TASK INSTRUCTIONS: Return the data given below exactly as it appears.

EXERCISE DATA:
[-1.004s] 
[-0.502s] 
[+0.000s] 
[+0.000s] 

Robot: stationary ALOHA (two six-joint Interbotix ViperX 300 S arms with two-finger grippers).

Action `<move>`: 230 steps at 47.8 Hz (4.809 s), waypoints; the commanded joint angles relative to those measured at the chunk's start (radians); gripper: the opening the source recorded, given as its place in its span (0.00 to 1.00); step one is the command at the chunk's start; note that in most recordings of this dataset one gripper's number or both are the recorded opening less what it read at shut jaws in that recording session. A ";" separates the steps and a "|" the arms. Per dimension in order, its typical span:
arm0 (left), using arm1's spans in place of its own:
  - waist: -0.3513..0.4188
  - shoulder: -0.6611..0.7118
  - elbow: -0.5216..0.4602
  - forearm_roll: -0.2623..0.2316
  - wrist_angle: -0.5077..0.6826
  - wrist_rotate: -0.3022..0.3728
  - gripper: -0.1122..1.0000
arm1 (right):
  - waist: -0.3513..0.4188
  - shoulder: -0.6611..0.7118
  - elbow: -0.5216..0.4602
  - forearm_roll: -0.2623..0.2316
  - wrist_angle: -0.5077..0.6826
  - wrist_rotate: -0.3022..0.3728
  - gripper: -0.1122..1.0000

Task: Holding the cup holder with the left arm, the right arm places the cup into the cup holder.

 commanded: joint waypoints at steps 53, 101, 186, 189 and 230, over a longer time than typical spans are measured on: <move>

FINAL ANSWER:
[-1.004s] 
[-0.502s] 
[+0.000s] 
[+0.000s] 

Robot: stationary ALOHA (two six-joint Interbotix ViperX 300 S arms with two-finger grippers).

Action `<move>`: 230 steps at 47.8 Hz (4.809 s), waypoints; the commanded joint angles relative to those measured at the chunk's start (radians); gripper: the opening the source recorded, given as its place in its span (0.00 to 1.00); step one is the command at the chunk's start; note that in most recordings of this dataset one gripper's number or both are the recorded opening less what it read at shut jaws in that recording session. A ";" separates the steps and a "|" the arms. Per dimension in order, its typical span:
arm0 (left), using arm1's spans in place of its own:
  - waist: -0.3513..0.4188
  - shoulder: -0.6611..0.7118
  - elbow: -0.5216..0.4602
  - forearm_roll: -0.2623..0.2316
  - wrist_angle: -0.5077..0.6826
  - wrist_rotate: -0.3022..0.3728
  - gripper: -0.1122..1.0000
arm1 (right):
  - waist: -0.3513..0.4188
  - shoulder: -0.6611..0.7118
  - elbow: -0.5216..0.4602
  - forearm_roll: -0.2623..0.2316
  - wrist_angle: -0.5077..0.6826
  - wrist_rotate: -0.3022..0.3728
  - gripper: -0.1122..1.0000

Task: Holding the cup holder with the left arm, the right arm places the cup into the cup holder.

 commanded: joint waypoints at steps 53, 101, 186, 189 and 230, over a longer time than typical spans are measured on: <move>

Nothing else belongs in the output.